DMSA (Dimercaptosuccinic acid) is a water-soluble di-sulfhydryl group bearing compound that binds tightly to Mercury, and then removes it from the body, via the urine and feces.  Mercury binds to single sulfhydryl groups on intracellular enzymes and DNA, poisoning them.  Mercury is also the most potent free radical catalyst that we are aware of, and Mercury wastes Selenium, our most important nutritional mineral.  DMSA, which contains two sulfhydryl groups, forms a double-strength bond with Mercury, and actually plucks Mercury off intracellular structures, depoisoning them.
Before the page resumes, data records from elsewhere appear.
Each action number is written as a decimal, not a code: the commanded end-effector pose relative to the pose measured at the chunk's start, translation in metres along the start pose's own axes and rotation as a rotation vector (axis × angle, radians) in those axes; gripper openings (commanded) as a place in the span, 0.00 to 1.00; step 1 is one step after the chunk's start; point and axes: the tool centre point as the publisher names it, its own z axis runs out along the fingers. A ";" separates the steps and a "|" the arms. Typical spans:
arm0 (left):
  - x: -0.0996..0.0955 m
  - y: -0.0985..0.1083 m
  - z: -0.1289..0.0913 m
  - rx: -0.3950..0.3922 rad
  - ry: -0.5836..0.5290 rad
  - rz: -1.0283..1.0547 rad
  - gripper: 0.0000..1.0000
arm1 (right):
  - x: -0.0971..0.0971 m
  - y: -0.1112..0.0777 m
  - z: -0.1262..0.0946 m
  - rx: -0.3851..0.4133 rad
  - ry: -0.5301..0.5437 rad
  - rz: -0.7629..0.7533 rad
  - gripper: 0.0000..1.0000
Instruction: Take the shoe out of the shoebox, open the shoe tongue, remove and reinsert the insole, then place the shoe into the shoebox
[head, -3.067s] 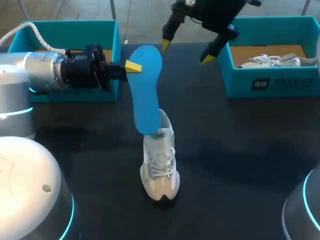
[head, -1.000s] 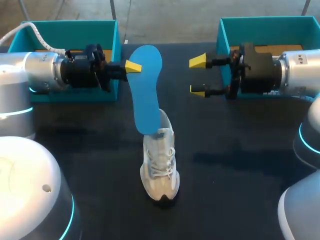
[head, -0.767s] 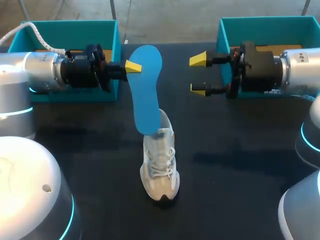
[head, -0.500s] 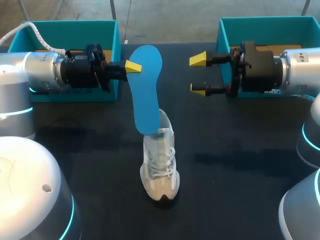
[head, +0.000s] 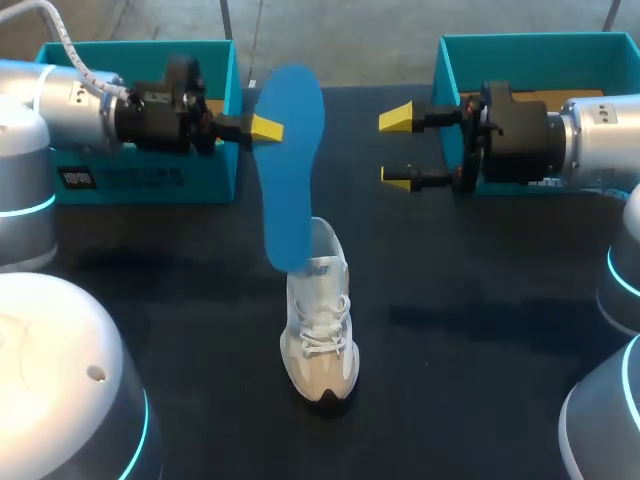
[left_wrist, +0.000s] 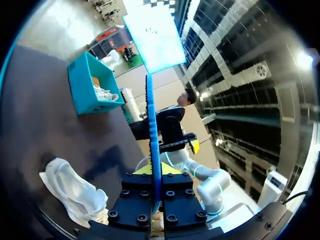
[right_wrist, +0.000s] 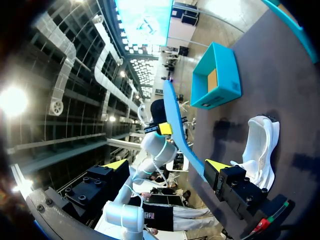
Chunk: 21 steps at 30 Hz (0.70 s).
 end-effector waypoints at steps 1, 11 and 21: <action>0.008 0.000 -0.002 0.061 -0.240 0.734 0.00 | 0.000 0.001 0.003 -0.001 -0.001 0.000 1.00; 0.003 -0.008 -0.006 0.075 -0.307 0.835 0.00 | 0.000 0.001 0.003 -0.001 -0.001 0.000 1.00; 0.009 -0.013 -0.011 0.144 -0.195 0.930 0.00 | 0.000 0.001 0.003 -0.001 -0.001 0.000 1.00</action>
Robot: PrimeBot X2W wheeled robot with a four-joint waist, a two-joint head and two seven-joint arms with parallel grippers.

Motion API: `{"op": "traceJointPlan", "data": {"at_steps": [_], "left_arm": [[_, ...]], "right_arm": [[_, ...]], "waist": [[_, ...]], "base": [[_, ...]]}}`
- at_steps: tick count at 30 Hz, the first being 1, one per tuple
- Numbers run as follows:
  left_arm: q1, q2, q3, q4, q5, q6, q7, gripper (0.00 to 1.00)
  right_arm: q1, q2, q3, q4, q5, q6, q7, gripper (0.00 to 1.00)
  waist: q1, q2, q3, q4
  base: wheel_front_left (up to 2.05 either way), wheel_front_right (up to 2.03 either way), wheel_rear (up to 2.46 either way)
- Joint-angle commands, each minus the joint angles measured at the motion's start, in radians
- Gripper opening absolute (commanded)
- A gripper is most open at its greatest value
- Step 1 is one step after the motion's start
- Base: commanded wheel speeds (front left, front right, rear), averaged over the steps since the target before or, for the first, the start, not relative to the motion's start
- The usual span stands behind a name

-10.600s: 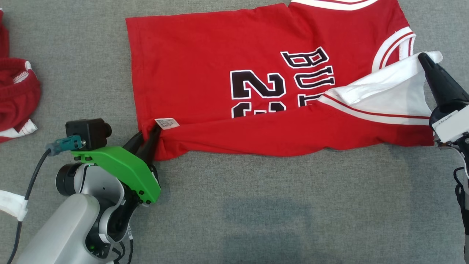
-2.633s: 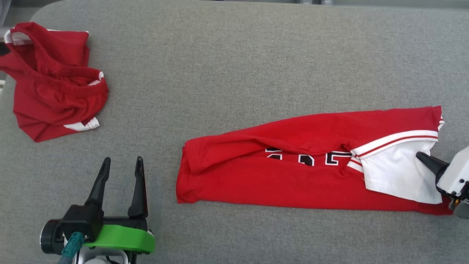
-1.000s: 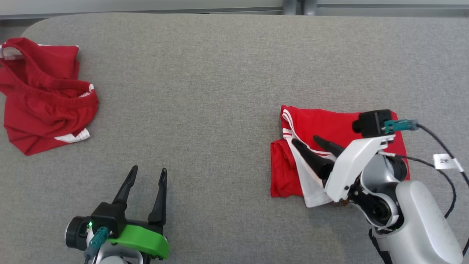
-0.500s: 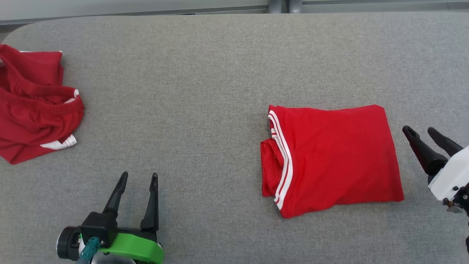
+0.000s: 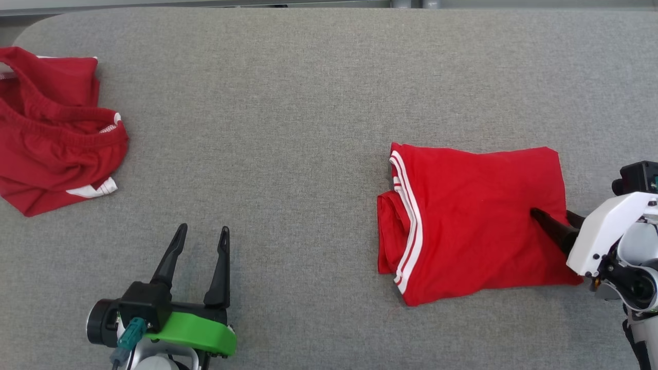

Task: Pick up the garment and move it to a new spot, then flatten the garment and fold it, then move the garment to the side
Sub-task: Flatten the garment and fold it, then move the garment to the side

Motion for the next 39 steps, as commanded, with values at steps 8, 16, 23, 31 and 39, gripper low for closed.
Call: {"op": "traceJointPlan", "data": {"at_steps": [8,16,23,31,39], "left_arm": [[-0.032,0.000,0.010,-0.025,0.021,-0.012,-0.005,1.00],[-0.039,0.016,0.014,-0.056,0.033,-0.013,-0.004,1.00],[-0.060,0.054,0.011,-0.086,0.051,-0.012,0.020,1.00],[-0.116,0.082,-0.029,-0.132,0.083,-0.023,0.073,1.00],[-0.144,0.092,-0.067,-0.174,0.105,-0.021,0.120,1.00]], "right_arm": [[-0.060,-0.012,0.027,0.072,0.108,0.000,-0.075,0.00],[-0.136,-0.060,-0.014,0.143,0.086,0.000,-0.141,0.00],[-0.170,-0.087,-0.048,0.201,0.086,0.000,-0.212,0.00],[-0.238,-0.138,-0.060,0.266,0.004,0.000,-0.347,0.00],[-0.395,-0.211,-0.082,0.412,-0.109,0.000,-0.408,0.00]], "waist": [[0.0000,0.0068,0.024,-0.051],[0.0000,0.0068,0.056,-0.178],[0.0000,0.0068,0.091,-0.323],[0.0000,0.0068,0.154,-0.383],[0.0000,0.0068,0.211,-0.367]], "base": [[0.00,0.00,0.00],[0.00,0.00,0.00],[0.00,0.00,0.00],[0.00,0.00,0.00],[0.00,0.00,0.00]]}}
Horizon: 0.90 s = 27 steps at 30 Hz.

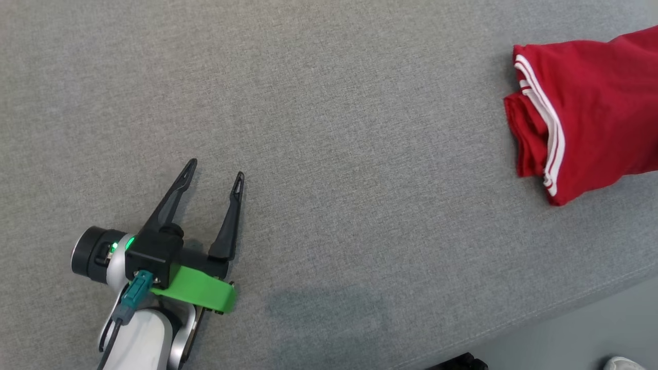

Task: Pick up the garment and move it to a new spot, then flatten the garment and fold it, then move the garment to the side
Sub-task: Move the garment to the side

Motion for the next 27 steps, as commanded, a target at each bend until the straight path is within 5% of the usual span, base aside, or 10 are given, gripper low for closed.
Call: {"op": "traceJointPlan", "data": {"at_steps": [1,6,7,8,9,10,19,27], "left_arm": [[-0.014,0.011,-0.002,-0.010,0.006,0.003,0.006,1.00],[-0.011,0.022,-0.010,-0.026,0.011,0.003,0.022,1.00],[-0.012,0.023,-0.011,-0.028,0.010,0.003,0.024,1.00],[-0.013,0.024,-0.011,-0.031,0.010,0.004,0.027,1.00],[-0.014,0.024,-0.012,-0.035,0.011,0.008,0.029,1.00],[-0.015,0.022,-0.013,-0.037,0.011,0.009,0.030,1.00],[0.016,-0.018,-0.024,0.007,-0.021,0.029,-0.022,1.00],[0.064,-0.056,-0.010,0.098,-0.067,0.048,-0.084,1.00]], "right_arm": [[-0.021,-0.018,-0.006,0.023,-0.021,0.000,-0.015,0.00],[-0.088,-0.052,-0.016,0.135,-0.101,0.000,-0.071,0.00],[-0.098,-0.049,-0.018,0.157,-0.113,0.000,-0.085,0.16],[-0.107,-0.048,-0.021,0.174,-0.130,0.000,-0.104,0.47],[-0.119,-0.048,-0.030,0.194,-0.152,0.000,-0.126,0.47],[-0.126,-0.046,-0.033,0.212,-0.172,0.000,-0.147,1.00],[-0.137,-0.051,-0.042,0.221,-0.257,0.000,-0.368,1.00],[0.005,-0.051,-0.072,-0.044,-0.250,0.000,-0.464,1.00]], "waist": [[-0.0001,0.0068,0.030,0.005],[-0.0001,0.0068,0.044,0.023],[-0.0001,0.0068,0.045,0.025],[-0.0001,0.0068,0.045,0.028],[-0.0001,0.0068,0.045,0.031],[-0.0001,0.0068,0.044,0.034],[-0.0001,0.0068,-0.043,0.077],[-0.0001,0.0068,-0.184,0.182]], "base": [[0.00,0.00,0.00],[0.00,0.00,0.00],[0.00,0.00,0.00],[0.00,0.00,0.00],[0.00,0.00,0.00],[0.00,0.00,0.00],[0.00,0.00,0.00],[0.00,0.00,0.00]]}}
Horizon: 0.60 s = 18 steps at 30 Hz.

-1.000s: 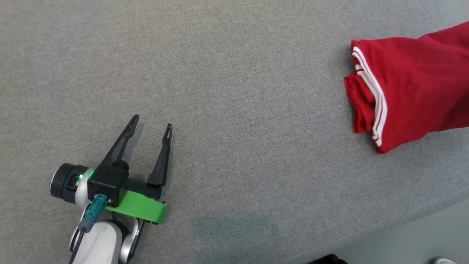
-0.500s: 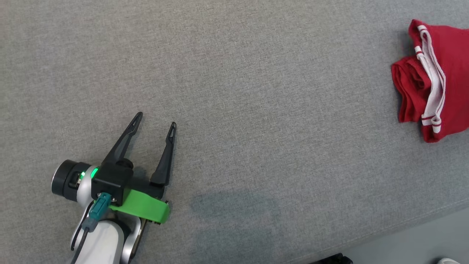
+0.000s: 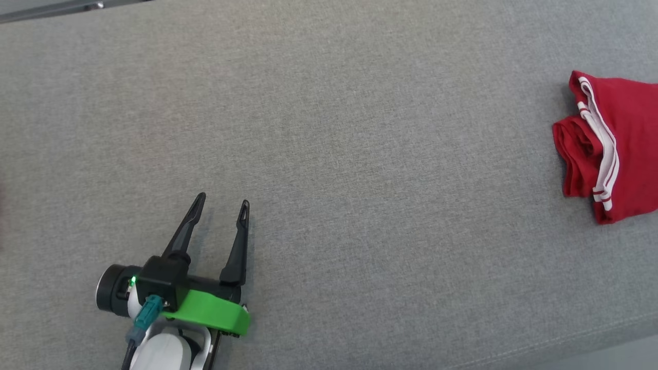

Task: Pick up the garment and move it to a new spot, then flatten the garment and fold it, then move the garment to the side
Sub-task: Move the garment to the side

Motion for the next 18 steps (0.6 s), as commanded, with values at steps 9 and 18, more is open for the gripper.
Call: {"op": "traceJointPlan", "data": {"at_steps": [9,18], "left_arm": [[0.087,-0.004,0.064,0.085,-0.064,0.017,-0.041,1.00],[0.122,0.012,0.135,0.135,-0.079,0.015,-0.048,1.00]], "right_arm": [[0.364,0.208,-0.085,-0.399,-0.108,-0.001,-0.017,1.00],[0.641,0.439,0.045,-0.455,-0.211,-0.001,-0.088,1.00]], "waist": [[0.0000,0.0068,-0.210,0.203],[0.0000,0.0068,-0.285,0.269]], "base": [[0.00,0.00,0.00],[0.00,0.00,0.00]]}}
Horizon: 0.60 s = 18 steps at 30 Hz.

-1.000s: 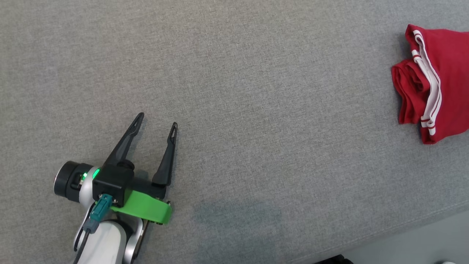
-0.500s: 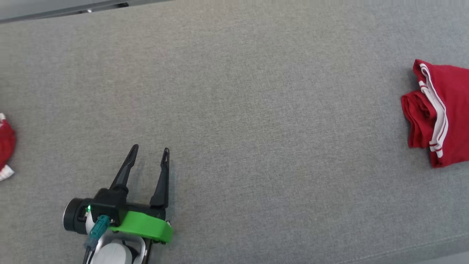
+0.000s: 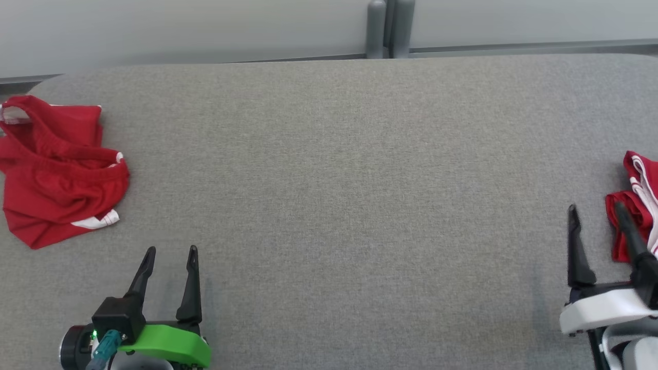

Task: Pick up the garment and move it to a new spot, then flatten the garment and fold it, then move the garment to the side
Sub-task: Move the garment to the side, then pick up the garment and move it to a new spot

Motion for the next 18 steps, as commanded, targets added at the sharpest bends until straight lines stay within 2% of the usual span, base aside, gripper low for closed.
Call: {"op": "traceJointPlan", "data": {"at_steps": [1,7,18], "left_arm": [[0.009,0.001,0.017,-0.002,-0.001,-0.006,-0.005,1.00],[0.026,-0.007,0.058,0.024,0.015,-0.028,-0.006,1.00],[0.040,-0.026,0.091,0.064,0.045,-0.080,-0.006,1.00]], "right_arm": [[0.036,0.024,0.012,0.021,-0.008,-0.001,-0.016,1.00],[0.101,0.076,-0.011,0.108,-0.011,-0.001,-0.040,1.00],[0.119,0.084,-0.030,0.165,-0.014,-0.001,-0.039,1.00]], "waist": [[0.0000,0.0068,-0.068,0.069],[0.0000,0.0068,-0.104,0.086],[0.0000,0.0068,-0.131,0.077]], "base": [[0.00,0.00,0.00],[0.00,0.00,0.00],[0.00,0.00,0.00]]}}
Mercury toxicity in humans begins with occupational, environmental, dental amalgam and contaminated fish Mercury exposure.  Mother Nature did not foresee that we would be exposed to Mercury in the late 20th Century.  Consequently we humans do not have an effective, innate mechanism to neutralize mercury or clear it from the body; all we can do with Mercury is to store it within our cells as metabolic garbage.  When we are young and healthy we can usually tolerate a limited Mercury burden, but as our intracellular Mercury levels build up with ongoing exposure, and our immune system and antioxidant defense systems deteriorate with ageing, then the Mercury spills out of its intracellular garbage bin to destroy us.  Mercury buildup has been linked to cardiovascular disease, cardiomyopathy, and an alphabet soup list of neurological disease states, beginning with Autism and ending with Alzheimers disease. 

 

If you have Mercury Amalgam dental fillings, then as you are reading this page your Mercury burden is increasing.   Amalgam fillings are constantly off gassing Mercury vapor, 80% of which is absorbed across the lungs and into the blood stream.  From there this fat-soluble, uncharged Mercury vapor easily diffuses across our fat-soluble cell membranes and into the cells of our body (Mercurys favorite targets are the brain, pituitary gland, and the kidneys), where it is promptly converted into non-fat soluble, ionic Mercury.  This charged, ionic Mercury cannot diffuse back out of the cell, across the cell membrane, and back into the circulation.  Thus Mercury that originates in amalgam fillings (and from other sources) becomes locked in within the cells of our body, and this locked in ionic Mercury then binds in a nearly irreversible manner to intracellular proteins, enzymes, and DNA, destroying them.  Without some form of external help, our system cannot rid the body of intracellular Mercury (the half-life of Mercury in the nervous system, the period of time it takes for of a Mercury burden to leave your brain cells, is estimated at 20 years).  The 20 year rule would apply, or course, only if ongoing exposure is halted, but thats not the case if you have Mercury amalgam fillings, or if you eat fish contaminated by Mercury, and here we have another problem.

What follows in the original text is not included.